Items listed in a dataset
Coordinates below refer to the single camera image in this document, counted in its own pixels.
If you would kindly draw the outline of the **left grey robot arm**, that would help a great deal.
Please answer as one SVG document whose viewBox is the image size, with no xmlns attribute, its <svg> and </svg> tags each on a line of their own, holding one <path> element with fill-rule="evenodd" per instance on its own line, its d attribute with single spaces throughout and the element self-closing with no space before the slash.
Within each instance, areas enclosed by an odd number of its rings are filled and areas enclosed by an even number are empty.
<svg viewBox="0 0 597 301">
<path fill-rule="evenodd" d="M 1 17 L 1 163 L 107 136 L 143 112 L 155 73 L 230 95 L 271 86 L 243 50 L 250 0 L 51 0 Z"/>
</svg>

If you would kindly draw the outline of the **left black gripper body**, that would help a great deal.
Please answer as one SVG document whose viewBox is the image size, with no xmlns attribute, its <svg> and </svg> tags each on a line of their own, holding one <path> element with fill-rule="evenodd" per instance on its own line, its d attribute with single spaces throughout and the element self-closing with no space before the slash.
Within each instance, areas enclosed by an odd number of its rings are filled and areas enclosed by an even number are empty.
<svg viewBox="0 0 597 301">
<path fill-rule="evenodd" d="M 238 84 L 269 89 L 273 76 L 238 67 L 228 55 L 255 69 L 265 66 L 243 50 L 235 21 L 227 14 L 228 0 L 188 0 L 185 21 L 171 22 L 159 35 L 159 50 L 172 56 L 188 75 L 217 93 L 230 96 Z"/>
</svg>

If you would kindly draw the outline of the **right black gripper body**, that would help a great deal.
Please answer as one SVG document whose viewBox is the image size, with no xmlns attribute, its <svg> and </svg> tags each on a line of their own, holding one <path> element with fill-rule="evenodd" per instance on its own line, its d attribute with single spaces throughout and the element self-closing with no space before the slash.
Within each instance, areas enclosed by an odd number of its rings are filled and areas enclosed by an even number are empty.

(Required work): Show me all lines in the records that contain "draw".

(Solution to this problem):
If you would kindly draw the outline of the **left grey robot arm**, that would help a great deal.
If you would kindly draw the outline of the **left black gripper body**, that would help a great deal.
If you would kindly draw the outline of the **right black gripper body**, that would help a great deal.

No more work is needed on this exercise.